# [Prompt]
A verbatim reproduction of the lines below, from the line containing "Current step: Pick" through the line containing "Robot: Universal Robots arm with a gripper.", both ends included, is the whole required output.

# [Data items]
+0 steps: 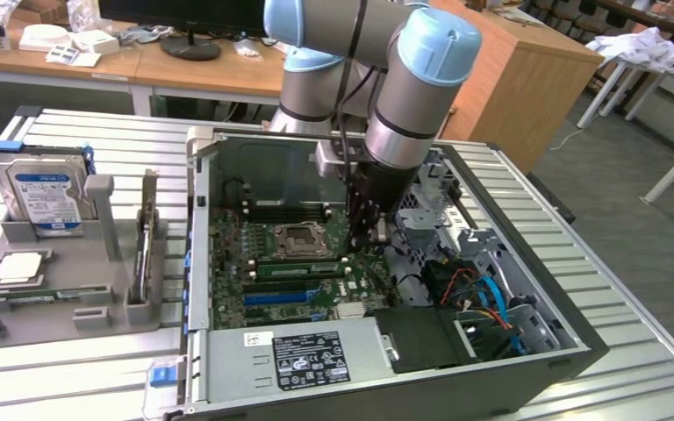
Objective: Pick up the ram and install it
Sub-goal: 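Press down the ram until it locks into place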
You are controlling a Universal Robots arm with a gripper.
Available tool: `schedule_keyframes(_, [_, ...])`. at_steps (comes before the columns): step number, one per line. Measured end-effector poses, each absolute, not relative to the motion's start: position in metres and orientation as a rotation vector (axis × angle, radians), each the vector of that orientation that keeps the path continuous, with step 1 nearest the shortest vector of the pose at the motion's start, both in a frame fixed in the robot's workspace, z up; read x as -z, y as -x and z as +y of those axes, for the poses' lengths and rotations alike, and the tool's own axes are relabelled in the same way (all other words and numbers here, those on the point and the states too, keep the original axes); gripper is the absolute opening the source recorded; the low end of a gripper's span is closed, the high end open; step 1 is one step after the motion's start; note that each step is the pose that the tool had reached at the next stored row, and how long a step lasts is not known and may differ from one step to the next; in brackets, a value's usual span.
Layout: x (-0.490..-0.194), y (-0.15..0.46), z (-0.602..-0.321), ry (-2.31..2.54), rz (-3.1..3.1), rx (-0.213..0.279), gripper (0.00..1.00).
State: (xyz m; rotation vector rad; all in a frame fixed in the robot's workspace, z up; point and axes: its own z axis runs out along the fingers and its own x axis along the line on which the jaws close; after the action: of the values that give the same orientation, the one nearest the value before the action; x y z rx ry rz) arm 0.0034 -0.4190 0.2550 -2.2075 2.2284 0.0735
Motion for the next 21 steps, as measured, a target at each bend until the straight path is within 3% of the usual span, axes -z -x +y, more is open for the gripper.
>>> schedule_keyframes(21, [-0.238, -0.003, -0.419, 2.207, 2.228, -0.074, 0.11])
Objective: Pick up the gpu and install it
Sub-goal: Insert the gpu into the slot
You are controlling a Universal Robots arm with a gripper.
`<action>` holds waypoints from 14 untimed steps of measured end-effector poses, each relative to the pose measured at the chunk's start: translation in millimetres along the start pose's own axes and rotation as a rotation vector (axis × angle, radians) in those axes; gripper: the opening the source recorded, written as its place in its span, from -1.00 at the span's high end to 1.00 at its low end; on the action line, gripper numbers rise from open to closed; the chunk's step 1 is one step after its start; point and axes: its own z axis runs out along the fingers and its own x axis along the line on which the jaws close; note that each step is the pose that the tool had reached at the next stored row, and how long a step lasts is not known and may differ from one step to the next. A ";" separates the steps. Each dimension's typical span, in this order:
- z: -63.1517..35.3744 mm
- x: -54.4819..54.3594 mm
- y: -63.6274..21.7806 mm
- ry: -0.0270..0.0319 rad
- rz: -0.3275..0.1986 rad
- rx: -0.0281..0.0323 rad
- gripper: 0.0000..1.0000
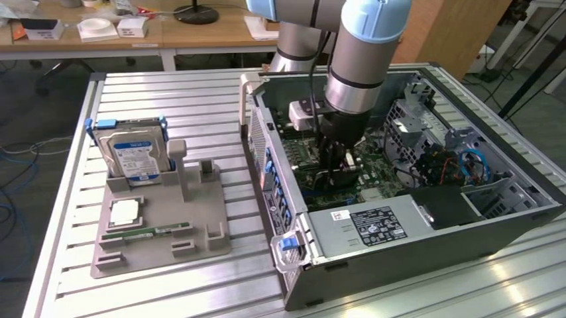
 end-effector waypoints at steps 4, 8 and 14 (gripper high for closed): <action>-3.1 0.2 0.0 0.0003 0.000 -0.0002 -0.02; -11.6 0.4 -0.1 0.0001 0.000 0.0000 -0.02; -26.3 0.2 0.2 -0.0001 0.000 0.0010 -0.02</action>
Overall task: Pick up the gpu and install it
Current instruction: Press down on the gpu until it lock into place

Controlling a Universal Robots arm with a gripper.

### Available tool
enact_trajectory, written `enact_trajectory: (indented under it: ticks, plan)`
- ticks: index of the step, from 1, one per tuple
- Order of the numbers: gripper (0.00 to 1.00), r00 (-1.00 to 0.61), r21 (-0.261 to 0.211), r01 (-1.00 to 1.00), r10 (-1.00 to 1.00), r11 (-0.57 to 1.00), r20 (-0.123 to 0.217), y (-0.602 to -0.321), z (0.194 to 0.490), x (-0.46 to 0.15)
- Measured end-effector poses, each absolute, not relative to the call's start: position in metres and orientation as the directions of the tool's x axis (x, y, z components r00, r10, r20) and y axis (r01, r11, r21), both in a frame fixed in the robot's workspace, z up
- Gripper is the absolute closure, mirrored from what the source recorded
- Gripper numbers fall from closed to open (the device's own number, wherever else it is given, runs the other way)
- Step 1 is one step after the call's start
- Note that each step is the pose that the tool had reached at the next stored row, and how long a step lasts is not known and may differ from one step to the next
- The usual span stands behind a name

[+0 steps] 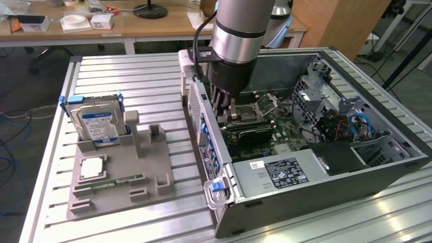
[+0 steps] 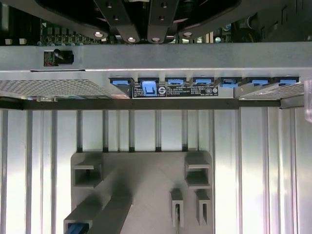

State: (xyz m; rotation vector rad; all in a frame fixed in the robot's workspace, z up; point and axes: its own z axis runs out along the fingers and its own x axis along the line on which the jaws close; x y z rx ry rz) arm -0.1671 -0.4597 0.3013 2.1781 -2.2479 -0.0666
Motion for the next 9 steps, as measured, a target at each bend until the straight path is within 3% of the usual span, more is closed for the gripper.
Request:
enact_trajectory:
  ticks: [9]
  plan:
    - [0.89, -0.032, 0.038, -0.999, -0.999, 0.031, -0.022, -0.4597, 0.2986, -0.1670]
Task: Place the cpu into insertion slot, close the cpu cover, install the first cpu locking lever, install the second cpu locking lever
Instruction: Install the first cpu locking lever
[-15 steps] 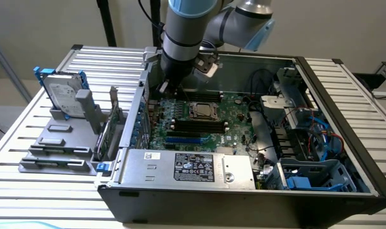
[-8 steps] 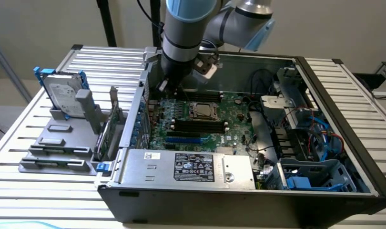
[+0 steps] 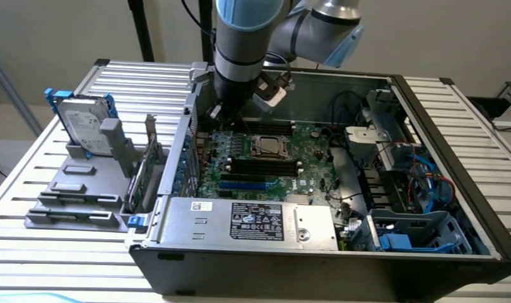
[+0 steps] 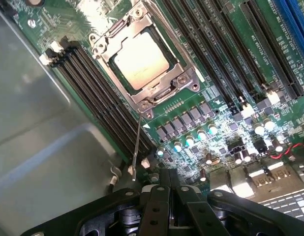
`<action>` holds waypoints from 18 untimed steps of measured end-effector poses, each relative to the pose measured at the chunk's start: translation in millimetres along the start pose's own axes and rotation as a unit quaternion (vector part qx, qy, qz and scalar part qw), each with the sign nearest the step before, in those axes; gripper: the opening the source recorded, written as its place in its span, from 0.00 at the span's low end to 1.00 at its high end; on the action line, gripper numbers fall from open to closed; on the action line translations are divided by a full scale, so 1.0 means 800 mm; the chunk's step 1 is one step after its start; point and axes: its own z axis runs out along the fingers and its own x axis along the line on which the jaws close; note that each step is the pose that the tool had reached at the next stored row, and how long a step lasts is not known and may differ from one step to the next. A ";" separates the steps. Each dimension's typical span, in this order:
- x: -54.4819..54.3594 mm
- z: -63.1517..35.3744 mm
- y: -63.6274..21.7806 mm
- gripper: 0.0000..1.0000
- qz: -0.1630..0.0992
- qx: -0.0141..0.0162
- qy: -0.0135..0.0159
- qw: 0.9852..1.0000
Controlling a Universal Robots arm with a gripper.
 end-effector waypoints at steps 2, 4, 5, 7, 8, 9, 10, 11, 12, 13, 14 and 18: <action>0.000 0.000 0.000 0.11 0.011 -0.001 0.006 1.000; 0.000 0.000 0.000 0.11 0.020 -0.001 0.011 1.000; 0.000 0.000 0.000 0.11 0.024 0.000 0.014 1.000; 0.000 0.000 0.000 0.11 0.032 0.000 0.020 0.999; 0.000 0.000 0.000 0.11 0.036 0.001 0.024 0.999; 0.000 0.000 0.000 0.11 0.039 0.002 0.027 0.999; 0.000 0.000 0.000 0.11 0.042 0.004 0.030 0.999; 0.000 0.000 0.000 0.11 0.045 0.006 0.034 0.998; 0.000 0.000 0.000 0.11 0.048 0.007 0.037 0.998; 0.000 0.000 0.000 0.11 0.050 0.008 0.039 0.998; 0.000 0.000 0.000 0.11 0.052 0.008 0.042 0.998; 0.000 0.000 0.000 0.11 0.063 0.006 0.047 0.997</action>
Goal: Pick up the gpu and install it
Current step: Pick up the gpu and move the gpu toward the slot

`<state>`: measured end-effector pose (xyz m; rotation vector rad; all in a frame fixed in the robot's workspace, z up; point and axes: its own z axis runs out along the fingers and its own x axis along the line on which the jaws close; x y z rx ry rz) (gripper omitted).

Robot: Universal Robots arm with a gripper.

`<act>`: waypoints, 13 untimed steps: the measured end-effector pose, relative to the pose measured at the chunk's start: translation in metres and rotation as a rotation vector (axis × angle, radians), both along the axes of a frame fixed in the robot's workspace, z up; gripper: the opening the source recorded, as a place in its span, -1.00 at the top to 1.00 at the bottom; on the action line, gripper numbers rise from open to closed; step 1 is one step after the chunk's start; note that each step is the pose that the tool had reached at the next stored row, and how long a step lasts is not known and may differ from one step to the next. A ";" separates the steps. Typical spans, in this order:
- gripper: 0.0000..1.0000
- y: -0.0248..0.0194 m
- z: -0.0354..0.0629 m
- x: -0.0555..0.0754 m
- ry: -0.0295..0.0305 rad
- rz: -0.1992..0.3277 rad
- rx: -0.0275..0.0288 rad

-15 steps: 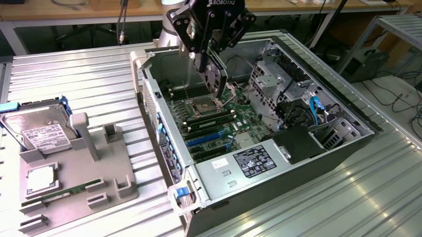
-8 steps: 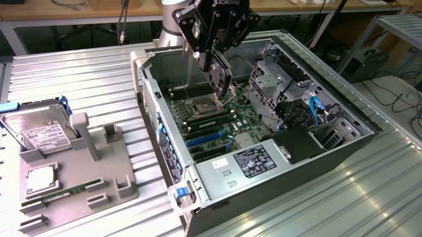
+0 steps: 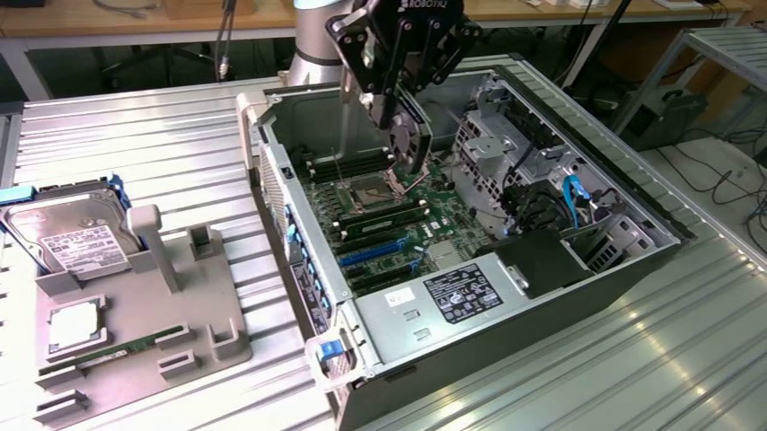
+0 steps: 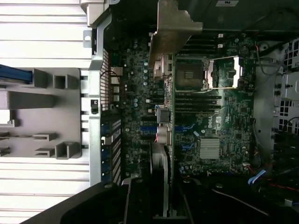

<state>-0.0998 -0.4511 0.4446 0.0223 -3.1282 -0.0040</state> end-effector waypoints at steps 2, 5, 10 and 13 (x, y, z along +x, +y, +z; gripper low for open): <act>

# [Reply to the exercise]
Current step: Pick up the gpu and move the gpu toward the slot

`<state>`: measured end-effector pose (xyz m; rotation vector rad; all in a frame fixed in the robot's workspace, z up; point and axes: its own z axis runs out along the fingers and its own x axis along the line on which the jaws close; x y z rx ry rz) (gripper omitted).

Robot: Universal Robots arm with a gripper.

Here the work on this exercise is complete.